Introduction¶
What is Slick?¶
Slick is Typesafe‘s modern database query and access library for Scala. It allows you to work with stored data almost as if you were using Scala collections while at the same time giving you full control over when a database access happens and which data is transferred. You can also use SQL directly.
val limit = 10.0
// Your query could look like this:
( for( c <- coffees; if c.price < limit ) yield c.name ).list
// Or using more plain SQL String Interpolation:
sql"select COF_NAME from COFFEES where PRICE < $limit".as[String].list
// Both queries result in SQL equivalent to:
// select COF_NAME from COFFEES where PRICE < 10.0
When using Scala instead of raw SQL for your queries you benefit from compile-time safety and compositionality. Slick can generate queries for different back-end databases including your own, using its extensible query compiler.
Get started learning Slick in minutes using the Hello Slick template in Typesafe Activator.
Features¶
Scala¶
- Queries, Table & Column Mappings, and types are plain Scala
class Coffees(tag: Tag) extends Table[(String, Double)](tag, "COFFEES") {
def name = column[String]("COF_NAME", O.PrimaryKey)
def price = column[Double]("PRICE")
def * = (name, price)
}
val coffees = TableQuery[Coffees]
- Data access APIs similar to Scala collections
// Query that only returns the "name" column
coffees.map(_.name)
// Query that does a "where price < 10.0"

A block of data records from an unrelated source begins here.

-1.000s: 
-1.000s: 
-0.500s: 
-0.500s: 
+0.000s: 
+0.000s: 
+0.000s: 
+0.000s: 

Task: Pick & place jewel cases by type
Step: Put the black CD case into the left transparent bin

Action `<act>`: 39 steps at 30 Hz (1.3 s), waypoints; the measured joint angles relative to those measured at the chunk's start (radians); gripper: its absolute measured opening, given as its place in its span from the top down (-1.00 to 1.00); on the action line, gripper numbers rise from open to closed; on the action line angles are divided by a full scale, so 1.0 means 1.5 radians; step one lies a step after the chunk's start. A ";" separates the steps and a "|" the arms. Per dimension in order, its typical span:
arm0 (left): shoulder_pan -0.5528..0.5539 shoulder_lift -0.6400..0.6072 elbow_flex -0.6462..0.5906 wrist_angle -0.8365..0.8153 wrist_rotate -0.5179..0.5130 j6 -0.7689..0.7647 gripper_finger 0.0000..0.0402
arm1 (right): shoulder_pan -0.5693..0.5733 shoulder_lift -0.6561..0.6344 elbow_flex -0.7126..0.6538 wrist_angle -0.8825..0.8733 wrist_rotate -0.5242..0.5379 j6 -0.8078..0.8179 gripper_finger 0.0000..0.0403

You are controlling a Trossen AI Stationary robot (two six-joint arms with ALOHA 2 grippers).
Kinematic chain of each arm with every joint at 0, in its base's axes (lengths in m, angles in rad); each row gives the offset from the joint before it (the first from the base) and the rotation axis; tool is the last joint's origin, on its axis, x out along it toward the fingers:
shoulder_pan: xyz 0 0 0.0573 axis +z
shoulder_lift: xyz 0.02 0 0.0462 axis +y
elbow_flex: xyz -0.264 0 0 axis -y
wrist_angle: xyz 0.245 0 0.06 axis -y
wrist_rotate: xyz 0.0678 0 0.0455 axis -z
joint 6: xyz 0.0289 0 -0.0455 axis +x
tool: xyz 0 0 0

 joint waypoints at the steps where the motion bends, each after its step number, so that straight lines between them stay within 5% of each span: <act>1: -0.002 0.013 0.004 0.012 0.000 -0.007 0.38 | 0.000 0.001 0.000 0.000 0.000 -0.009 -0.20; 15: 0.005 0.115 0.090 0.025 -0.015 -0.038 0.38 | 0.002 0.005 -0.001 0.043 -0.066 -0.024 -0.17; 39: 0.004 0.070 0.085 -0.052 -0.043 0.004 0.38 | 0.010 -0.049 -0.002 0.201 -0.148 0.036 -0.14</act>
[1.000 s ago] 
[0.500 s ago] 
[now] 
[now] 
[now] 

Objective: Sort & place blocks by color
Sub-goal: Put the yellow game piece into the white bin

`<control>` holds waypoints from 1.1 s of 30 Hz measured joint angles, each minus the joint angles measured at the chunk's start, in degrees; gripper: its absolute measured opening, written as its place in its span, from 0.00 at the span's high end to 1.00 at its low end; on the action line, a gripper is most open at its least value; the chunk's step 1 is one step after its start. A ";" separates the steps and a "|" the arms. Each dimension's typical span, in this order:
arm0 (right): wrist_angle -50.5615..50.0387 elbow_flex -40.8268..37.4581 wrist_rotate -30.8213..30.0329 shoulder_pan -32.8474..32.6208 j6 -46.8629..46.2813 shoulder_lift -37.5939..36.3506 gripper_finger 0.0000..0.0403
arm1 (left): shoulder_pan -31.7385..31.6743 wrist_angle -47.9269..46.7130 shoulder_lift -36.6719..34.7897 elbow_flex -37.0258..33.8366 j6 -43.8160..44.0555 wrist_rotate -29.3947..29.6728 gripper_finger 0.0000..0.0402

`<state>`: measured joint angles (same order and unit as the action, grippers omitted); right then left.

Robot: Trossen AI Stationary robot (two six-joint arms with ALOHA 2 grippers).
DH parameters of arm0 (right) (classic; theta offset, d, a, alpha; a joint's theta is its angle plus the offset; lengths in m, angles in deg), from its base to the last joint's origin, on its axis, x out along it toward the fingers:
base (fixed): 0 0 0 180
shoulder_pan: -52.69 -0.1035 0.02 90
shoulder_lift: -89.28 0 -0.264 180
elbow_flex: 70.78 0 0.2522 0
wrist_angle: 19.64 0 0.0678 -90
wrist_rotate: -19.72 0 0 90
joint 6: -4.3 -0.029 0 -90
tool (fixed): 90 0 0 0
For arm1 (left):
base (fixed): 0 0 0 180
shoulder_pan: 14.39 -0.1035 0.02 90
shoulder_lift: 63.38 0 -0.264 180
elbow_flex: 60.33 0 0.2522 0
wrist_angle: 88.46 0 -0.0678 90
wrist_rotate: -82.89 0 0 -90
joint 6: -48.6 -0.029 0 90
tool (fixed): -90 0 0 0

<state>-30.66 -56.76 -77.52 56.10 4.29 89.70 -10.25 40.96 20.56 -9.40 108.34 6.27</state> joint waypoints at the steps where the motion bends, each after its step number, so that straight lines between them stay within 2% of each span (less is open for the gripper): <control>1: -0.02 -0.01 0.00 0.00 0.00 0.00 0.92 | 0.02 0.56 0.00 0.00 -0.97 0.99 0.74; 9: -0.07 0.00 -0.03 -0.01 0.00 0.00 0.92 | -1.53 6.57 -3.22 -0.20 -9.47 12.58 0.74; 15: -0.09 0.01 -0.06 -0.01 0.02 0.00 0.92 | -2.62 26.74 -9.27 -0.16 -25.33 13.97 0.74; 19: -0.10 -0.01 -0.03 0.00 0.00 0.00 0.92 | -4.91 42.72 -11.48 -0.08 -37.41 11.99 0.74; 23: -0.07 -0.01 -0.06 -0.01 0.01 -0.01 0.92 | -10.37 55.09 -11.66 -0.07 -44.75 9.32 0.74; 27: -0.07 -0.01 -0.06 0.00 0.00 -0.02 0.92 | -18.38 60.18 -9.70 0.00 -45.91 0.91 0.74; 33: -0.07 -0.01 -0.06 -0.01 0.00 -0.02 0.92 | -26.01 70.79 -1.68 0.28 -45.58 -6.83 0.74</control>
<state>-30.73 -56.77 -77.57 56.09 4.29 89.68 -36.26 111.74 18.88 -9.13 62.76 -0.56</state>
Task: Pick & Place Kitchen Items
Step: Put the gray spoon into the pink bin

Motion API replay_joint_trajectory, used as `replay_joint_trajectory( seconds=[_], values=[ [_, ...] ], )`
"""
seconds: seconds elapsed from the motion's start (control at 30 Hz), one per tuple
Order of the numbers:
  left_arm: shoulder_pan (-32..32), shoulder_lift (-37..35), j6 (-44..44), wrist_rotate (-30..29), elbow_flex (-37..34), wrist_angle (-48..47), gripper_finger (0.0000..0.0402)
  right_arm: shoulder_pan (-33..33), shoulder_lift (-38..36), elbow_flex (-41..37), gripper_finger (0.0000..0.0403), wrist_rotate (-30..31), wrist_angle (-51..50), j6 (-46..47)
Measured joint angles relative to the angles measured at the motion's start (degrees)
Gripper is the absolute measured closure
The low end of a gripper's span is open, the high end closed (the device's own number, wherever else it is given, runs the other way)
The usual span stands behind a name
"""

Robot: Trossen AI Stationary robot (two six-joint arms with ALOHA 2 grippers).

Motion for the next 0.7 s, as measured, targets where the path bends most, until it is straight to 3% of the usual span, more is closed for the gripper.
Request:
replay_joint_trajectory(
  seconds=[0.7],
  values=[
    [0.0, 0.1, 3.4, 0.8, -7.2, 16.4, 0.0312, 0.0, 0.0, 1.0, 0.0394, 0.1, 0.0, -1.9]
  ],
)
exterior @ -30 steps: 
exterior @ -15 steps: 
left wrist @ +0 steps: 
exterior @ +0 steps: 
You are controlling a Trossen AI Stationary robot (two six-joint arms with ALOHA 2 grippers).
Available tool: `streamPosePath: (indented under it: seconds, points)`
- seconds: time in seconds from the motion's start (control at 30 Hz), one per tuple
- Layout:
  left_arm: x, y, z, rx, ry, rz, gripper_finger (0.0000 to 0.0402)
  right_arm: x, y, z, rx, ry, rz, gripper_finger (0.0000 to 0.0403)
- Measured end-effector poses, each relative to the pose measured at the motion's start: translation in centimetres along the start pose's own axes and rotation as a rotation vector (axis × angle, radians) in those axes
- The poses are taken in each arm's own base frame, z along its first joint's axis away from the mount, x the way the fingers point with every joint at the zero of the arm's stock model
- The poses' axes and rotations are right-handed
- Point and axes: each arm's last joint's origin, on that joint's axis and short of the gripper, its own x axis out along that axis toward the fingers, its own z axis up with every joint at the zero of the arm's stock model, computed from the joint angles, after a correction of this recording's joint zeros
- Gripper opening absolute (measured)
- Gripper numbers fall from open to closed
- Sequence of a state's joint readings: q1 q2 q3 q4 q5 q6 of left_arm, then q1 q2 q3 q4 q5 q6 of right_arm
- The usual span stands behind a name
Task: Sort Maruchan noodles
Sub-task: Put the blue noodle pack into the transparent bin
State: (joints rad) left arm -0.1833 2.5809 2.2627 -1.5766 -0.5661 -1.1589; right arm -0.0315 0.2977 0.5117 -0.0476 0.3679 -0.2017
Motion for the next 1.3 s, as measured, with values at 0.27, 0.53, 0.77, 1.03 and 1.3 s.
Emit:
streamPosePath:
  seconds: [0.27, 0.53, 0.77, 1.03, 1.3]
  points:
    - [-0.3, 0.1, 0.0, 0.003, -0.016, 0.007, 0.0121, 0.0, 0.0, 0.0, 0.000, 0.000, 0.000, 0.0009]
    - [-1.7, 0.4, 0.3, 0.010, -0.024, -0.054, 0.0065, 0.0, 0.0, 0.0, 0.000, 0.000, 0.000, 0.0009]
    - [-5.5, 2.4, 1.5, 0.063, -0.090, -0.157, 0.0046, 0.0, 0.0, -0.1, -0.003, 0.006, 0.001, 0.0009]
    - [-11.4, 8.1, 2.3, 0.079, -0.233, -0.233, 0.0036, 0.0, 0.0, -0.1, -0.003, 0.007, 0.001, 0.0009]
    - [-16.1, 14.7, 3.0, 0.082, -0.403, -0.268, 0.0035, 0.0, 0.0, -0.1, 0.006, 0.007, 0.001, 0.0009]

coffees.filter(_.price < 10.0)
Type Safe¶
- Let your IDE help you write your code
- Find problems at compile-time instead of at runtime
// The result of "select PRICE from COFFEES" is a Seq of Double
// because of the type safe column definitions
val coffeeNames: Seq[Double] = coffees.map(_.price).list
// Query builders are type safe:
coffees.filter(_.price < 10.0)
// Using a string in the filter would result in a compilation error
Composable¶
- Queries are functions that can be composed and reused
// Create a query for coffee names with a price less than 10, sorted by name
coffees.filter(_.price < 10.0).sortBy(_.name).map(_.name)
// The generated SQL is equivalent to:
// select name from COFFEES where PRICE < 10.0 order by NAME
Compatibility¶
Slick requires Scala 2.10. (For Scala 2.9 please use ScalaQuery, the predecessor of Slick).
Supported database systems¶
- DB2 (via slick-extensions)
- Derby/JavaDB
- H2
- HSQLDB/HyperSQL
- Microsoft Access
- Microsoft SQL Server (via slick-extensions)
- MySQL
- Oracle (via slick-extensions)
- PostgreSQL
- SQLite
Other SQL databases can be accessed right away with a reduced feature set. Writing a fully featured plugin for your own SQL-based backend can be achieved with a reasonable amount of work. Support for other backends (like NoSQL) is under development but not yet available.
License¶
Slick is released under a BSD-Style free and open source software license. See the chapter on the commercial Slick Extensions add-on package for details on licensing the Slick drivers for the big commercial database systems.
Query APIs¶
The Lifted Embedding is the standard API for type-safe queries and updates in Slick. Please see Getting Started for an introduction. Most of this user manual focuses on the Lifted Embedding.
For writing your own SQL statements you can use the Plain SQL API.
The experimental Direct Embedding is available as an alternative to the Lifted Embedding.
Lifted Embedding¶
The name Lifted Embedding refers to the fact that you are not working with standard Scala types (as in the direct embedding) but with types that are lifted into a Rep type constructor. This becomes clear when you compare the types of a simple Scala collections example
case class Coffee(name: String, price: Double)
val coffees: List[Coffee] = //...
val l = coffees.filter(_.price > 8.0).map(_.name)
// ^ ^ ^
// Double Double String
... with the types of similar code using the lifted embedding:
class Coffees(tag: Tag) extends Table[(String, Double)](tag, "COFFEES") {
def name = column[String]("COF_NAME")
def price = column[Double]("PRICE")
def * = (name, price)
}
val coffees = TableQuery[Coffees]
val q = coffees.filter(_.price > 8.0).map(_.name)
// ^ ^ ^
// Rep[Double] Rep[Double] Rep[String]
All plain types are lifted into Rep. The same is true for the table row type Coffees which is a subtype of Rep[(String, Double)]. Even the literal 8.0 is automatically lifted to a Rep[Double] by an implicit conversion because that is what the > operator on Rep[Double] expects for the right-hand side. This lifting is necessary because the lifted types allow us to generate a syntax tree that captures the query computations. Getting plain Scala functions and values would not give us enough information for translating those computations to SQL.